Monday, August 23, 2010

I used to think it funny when people would offer apologies when someone you're close to passes away. "I'm sorry for your loss" is such a cliche. Why would you even want to apologise? It's not your goddamn fault. If it was, the last thing I would want to do is listen to what you have to say.

A year ago someone very close to me lost his father. Despite knowing that I had nothing to do about it, I apologised for his loss. I was lost for words. I didn't know what to say, so I resorted to the old cliche. "I'm sorry to hear that". Today afternoon, another person I've known for a very long time lost her mother.
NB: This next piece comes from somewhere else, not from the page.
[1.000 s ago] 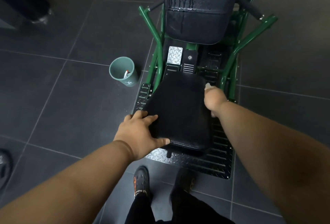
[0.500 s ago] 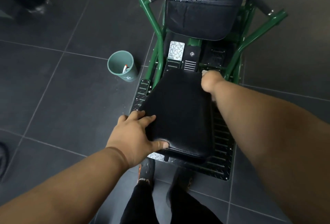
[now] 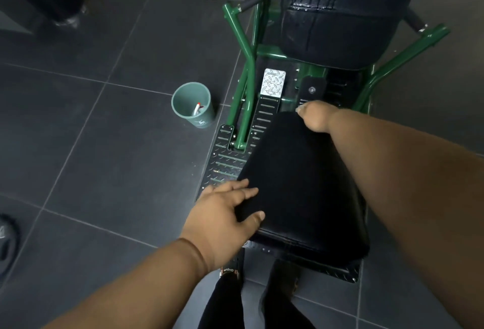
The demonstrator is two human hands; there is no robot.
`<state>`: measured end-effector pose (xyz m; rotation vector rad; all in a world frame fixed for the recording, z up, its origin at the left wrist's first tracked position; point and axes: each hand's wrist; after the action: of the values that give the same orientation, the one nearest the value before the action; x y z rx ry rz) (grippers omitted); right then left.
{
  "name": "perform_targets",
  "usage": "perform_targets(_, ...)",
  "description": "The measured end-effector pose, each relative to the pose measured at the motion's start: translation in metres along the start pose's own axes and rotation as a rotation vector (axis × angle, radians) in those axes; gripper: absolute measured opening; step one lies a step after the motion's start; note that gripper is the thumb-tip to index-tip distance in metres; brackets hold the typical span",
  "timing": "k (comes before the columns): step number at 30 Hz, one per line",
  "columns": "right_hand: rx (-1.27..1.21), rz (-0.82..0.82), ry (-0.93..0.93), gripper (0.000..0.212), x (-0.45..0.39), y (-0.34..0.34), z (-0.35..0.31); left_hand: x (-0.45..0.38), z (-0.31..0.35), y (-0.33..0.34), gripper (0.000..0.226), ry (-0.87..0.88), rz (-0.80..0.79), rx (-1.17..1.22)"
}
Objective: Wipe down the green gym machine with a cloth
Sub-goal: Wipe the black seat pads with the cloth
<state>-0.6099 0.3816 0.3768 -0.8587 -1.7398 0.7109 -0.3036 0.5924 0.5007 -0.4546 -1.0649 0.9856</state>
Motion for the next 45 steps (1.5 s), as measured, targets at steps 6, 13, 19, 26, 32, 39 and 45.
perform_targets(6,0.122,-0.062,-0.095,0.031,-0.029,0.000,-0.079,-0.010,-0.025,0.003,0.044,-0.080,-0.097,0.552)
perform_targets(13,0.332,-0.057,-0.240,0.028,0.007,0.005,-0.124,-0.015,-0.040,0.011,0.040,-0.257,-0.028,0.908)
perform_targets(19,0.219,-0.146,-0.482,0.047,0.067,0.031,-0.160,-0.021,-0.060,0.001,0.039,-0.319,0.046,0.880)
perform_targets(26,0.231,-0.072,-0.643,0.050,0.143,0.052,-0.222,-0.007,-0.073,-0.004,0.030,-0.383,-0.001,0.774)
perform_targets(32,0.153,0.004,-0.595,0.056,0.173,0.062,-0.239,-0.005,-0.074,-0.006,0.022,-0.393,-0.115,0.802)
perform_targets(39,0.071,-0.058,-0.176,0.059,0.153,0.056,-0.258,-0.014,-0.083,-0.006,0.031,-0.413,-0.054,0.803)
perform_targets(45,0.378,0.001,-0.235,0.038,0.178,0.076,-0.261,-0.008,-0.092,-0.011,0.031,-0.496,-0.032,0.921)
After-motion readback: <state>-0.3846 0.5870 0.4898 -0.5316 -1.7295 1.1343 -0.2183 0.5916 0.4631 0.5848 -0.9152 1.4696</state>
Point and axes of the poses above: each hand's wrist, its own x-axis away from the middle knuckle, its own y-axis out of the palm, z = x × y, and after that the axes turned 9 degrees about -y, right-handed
Even though I don't know her too well (she's more of a friend of a friend) I sent her a message saying I was sorry to hear about her loss.
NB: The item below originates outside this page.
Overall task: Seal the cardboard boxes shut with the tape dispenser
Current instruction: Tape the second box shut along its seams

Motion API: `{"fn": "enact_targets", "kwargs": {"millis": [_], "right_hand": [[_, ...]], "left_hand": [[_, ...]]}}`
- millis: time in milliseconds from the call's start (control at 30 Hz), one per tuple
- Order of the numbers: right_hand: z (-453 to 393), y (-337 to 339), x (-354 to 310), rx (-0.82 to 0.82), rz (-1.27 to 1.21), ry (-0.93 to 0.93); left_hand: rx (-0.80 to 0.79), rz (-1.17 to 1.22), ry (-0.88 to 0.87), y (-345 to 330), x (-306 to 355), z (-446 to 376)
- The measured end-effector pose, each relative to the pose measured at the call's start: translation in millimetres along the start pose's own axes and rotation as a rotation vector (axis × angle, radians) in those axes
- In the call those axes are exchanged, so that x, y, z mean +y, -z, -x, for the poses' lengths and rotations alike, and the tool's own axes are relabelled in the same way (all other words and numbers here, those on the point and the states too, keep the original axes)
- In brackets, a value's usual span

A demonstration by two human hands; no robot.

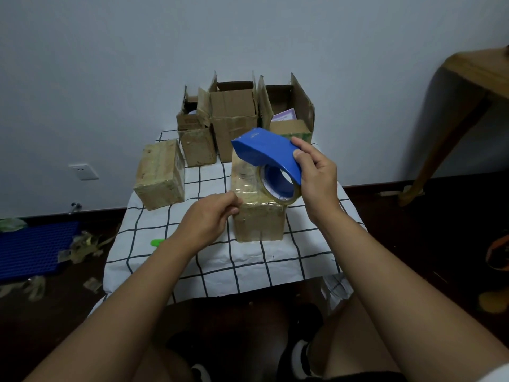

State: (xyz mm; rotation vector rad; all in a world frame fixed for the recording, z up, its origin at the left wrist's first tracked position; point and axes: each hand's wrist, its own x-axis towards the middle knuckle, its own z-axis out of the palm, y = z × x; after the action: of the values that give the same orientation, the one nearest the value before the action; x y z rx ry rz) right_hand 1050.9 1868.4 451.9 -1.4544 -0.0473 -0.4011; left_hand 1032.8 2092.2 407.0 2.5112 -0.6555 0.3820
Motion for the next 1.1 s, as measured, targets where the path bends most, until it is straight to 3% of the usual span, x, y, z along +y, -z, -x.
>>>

The reason we apologise, the reason we say we're sorry, is because there is no alternative. I'm sad to hear about your loss? You're not sad. You're sad for me but you're not sad yourself. And any variation in degree of the word just doesn't cut it. We cannot possibly empathise with a person who's lost a loved one. So we apologise at our inability to do so. We show sympathy and verbalise our emotions by using the five letter word. We're sorry because there really is nothing, despite all our technology and our power to move mountains, to explore distant planets, to split atoms and reclaim the land from the sea, that allows us to lessen the burden of grief from a fellow human being.